Activity ▸
From the entries that follow, extract each line holding the string "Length".
--
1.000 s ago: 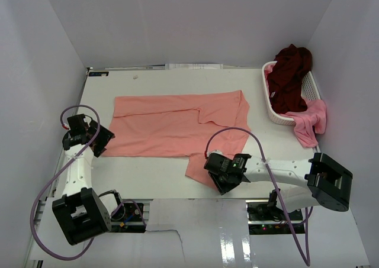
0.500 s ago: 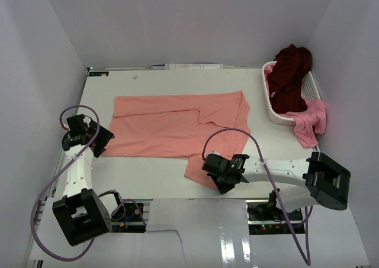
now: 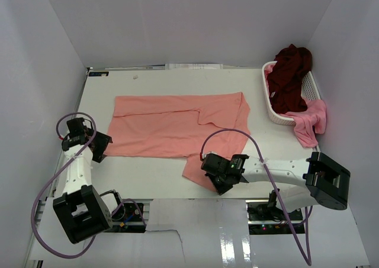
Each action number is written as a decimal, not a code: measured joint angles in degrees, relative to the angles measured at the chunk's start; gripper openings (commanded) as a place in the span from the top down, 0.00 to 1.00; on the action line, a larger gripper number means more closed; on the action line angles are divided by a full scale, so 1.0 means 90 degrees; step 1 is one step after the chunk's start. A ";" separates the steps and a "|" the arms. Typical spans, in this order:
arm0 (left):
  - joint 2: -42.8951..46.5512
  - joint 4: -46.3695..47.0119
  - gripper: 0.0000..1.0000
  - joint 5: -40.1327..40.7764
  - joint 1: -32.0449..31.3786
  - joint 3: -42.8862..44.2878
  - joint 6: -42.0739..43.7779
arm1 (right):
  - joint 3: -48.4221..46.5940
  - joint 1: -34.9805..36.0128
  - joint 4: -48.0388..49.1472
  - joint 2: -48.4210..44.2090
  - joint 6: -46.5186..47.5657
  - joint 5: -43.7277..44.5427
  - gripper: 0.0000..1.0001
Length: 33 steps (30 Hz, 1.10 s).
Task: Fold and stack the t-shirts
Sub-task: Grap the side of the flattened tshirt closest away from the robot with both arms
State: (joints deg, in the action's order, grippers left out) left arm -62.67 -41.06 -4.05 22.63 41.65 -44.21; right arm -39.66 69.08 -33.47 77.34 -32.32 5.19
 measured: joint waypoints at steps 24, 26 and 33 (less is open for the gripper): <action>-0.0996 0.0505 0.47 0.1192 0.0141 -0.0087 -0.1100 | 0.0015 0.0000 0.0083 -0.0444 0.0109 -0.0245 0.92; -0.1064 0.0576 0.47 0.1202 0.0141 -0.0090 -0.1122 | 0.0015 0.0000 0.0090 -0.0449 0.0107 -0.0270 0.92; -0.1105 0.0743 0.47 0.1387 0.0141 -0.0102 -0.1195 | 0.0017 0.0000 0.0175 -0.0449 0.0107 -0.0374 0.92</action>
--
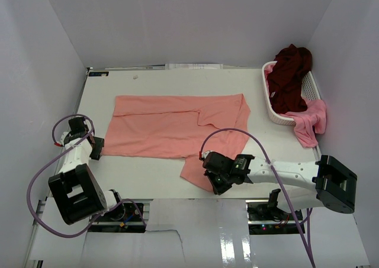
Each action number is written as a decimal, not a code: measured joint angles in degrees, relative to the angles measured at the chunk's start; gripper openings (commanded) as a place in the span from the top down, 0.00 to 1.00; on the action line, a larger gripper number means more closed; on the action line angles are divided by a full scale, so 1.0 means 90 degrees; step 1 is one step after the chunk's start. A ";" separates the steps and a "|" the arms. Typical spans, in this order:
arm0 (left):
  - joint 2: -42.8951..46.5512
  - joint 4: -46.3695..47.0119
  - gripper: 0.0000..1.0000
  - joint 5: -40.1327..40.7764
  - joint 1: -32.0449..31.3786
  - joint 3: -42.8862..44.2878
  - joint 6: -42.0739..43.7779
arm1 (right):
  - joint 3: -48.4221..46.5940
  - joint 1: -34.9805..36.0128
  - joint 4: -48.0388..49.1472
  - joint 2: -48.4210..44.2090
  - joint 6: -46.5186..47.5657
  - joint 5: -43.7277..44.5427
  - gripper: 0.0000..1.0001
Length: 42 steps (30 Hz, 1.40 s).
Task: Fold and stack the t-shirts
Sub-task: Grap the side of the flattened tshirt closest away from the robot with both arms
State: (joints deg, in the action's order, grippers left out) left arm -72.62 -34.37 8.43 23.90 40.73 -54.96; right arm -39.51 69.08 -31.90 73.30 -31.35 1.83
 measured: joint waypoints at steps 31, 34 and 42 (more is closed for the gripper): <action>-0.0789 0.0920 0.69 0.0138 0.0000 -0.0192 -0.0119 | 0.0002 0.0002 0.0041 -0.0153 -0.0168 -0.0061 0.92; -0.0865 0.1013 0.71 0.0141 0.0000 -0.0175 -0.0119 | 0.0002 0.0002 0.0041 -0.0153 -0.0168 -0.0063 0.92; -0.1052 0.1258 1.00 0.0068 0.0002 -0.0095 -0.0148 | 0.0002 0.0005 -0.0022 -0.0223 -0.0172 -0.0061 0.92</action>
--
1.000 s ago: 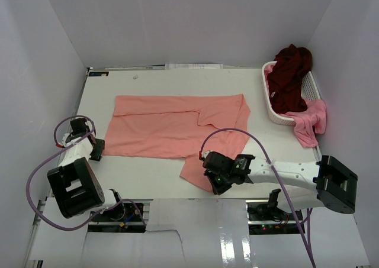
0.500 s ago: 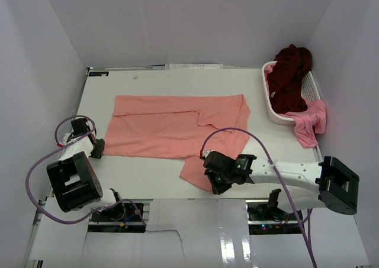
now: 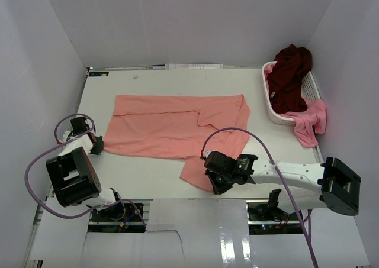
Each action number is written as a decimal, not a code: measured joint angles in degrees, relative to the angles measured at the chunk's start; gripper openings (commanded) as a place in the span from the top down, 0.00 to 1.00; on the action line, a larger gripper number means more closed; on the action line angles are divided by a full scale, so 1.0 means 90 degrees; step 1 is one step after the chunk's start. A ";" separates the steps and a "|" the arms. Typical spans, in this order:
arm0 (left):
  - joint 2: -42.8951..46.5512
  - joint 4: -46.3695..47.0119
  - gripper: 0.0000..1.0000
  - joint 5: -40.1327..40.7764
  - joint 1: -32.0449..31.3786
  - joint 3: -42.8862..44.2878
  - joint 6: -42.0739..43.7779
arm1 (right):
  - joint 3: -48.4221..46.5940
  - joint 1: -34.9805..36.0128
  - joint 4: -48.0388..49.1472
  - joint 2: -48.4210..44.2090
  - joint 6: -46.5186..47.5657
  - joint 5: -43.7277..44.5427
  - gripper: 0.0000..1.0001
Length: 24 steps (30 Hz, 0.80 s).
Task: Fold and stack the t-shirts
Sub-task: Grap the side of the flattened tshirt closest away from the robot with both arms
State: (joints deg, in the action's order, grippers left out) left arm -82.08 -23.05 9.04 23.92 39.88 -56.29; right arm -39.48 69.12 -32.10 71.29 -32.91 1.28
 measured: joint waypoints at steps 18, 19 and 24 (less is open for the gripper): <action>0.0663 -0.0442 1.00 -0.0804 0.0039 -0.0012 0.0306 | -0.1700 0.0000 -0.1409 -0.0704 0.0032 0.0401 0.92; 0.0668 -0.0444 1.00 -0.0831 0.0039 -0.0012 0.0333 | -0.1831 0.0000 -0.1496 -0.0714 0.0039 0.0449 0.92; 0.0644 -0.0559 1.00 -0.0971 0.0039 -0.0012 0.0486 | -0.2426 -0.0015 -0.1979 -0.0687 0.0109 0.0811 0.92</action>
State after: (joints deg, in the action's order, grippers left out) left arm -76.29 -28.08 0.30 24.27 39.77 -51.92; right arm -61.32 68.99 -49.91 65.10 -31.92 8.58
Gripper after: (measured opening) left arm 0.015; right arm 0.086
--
Response box ▸
Length: 33 steps (30 Hz, 1.10 s).
Length: 42 steps (30 Hz, 1.40 s).
Length: 24 steps (30 Hz, 0.80 s).

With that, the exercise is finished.